# Can I use a laptop to do dual monitor?



## paulcheung

HI all,
I just wonder if I can connect two external monitors to this laptop and get dual display? or one external monitor with the internal display?
I want to watch the income graphic stream data and read news the same time.

http://www.newegg.com/Product/Product.aspx?Item=N82E16834230099
Thank you.


----------



## khajvah

pretty much you need an HDMI cable and a monitor with HDMI port, after you connect it just look in nvidia control panel.Or it will be cheaper to connect with VGA connector to a simple monitor(ever monitor has VGA port)


P.S. Nice laptop


----------



## CrazyMike

Looks to me that you will be only aloud to use one external display with that laptop (never really seen laptop that would support dual external monitors). 

If you get a docking station, you could dock your laptop and then use dual external monitors.


----------



## khajvah

It has 2 ports( VGA and HDMI ) i never tried but maybe it can be possible


----------



## CrazyMike

khajvah said:


> It has 2 ports( VGA and HDMI ) i never tried but maybe it can be possible



Won't allow me to view (i am at work). But even so, i know for my laptop it has dual outputs (DVI and HDMI) and i still can only use one. The other will go black. Nowhere in my settings can i adjust for this. 

His might be different, i am unsure. I am just saying i have never seen this. If it works, please let me know.


----------



## wolfeking

it depends on the laptop.

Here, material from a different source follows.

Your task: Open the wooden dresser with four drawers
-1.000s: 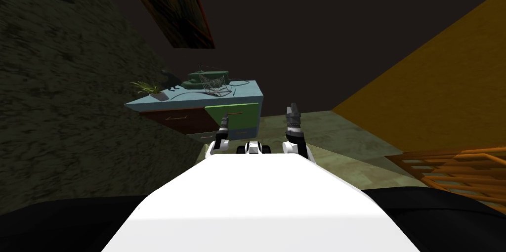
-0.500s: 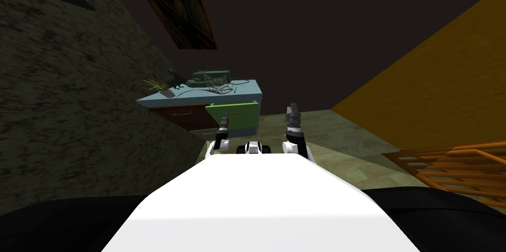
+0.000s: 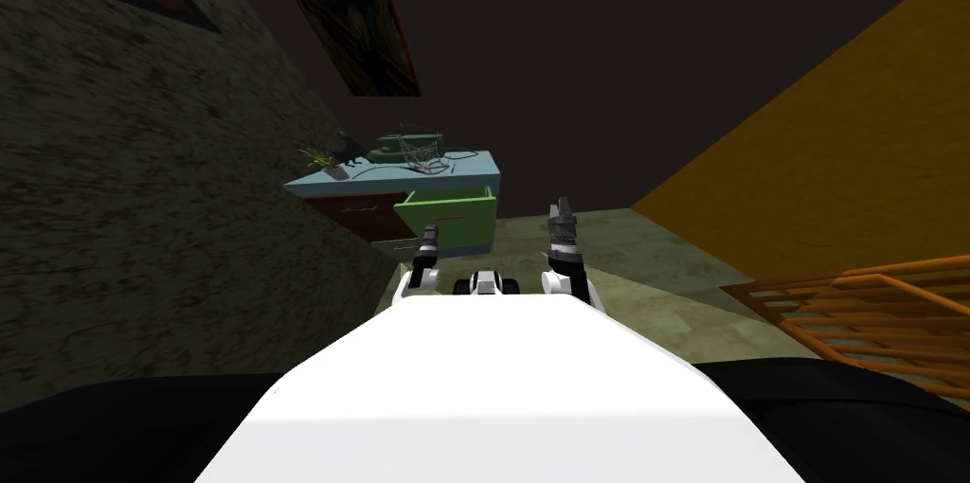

My G61 hp would run VGA and HDMI at the same time.


----------



## paulcheung

Thank you guys,  I don't have an external monitor with HDMI input, but I do have a tv with hdmi input, it is too late now,  I will try it tommorrow and report back.


----------



## paulcheung

Well The HDMI and the Vga work, but the card said only support two displays, so I can either use the laptop screen as primary display and the vga or the hdmi as second display.
Thank you.


----------



## CrazyMike

paulcheung said:


> Well The HDMI and the Vga work, but the card said only support two displays, so I can either use the laptop screen as primary display and the vga or the hdmi as second display.
> Thank you.



Thought so....

Thanks for the reply  Hope it works out for ya.


----------



## paulcheung

Hope so too, I have another question, Is there some NVIDA Laptop GPU doesn't support dual display? I have the treval laptop which I can't find the setting for dual display. any idea if I can do something to make it support dual display?

Thanks
http://pcaddon.net/p/asus-ul80jt-a2-thin-and-light-14-inch-laptop-black/B004I3ZTVK


----------



## CrazyMike

paulcheung said:


> Hope so too, I have another question, Is there some NVIDA Laptop GPU doesn't support dual display? I have the treval laptop which I can't find the setting for dual display. any idea if I can do something to make it support dual display?
> 
> Thanks
> http://pcaddon.net/p/asus-ul80jt-a2-thin-and-light-14-inch-laptop-black/B004I3ZTVK



Is this the laptop in the link? Reason i ask is because i can't find anything about NVIDA card on it.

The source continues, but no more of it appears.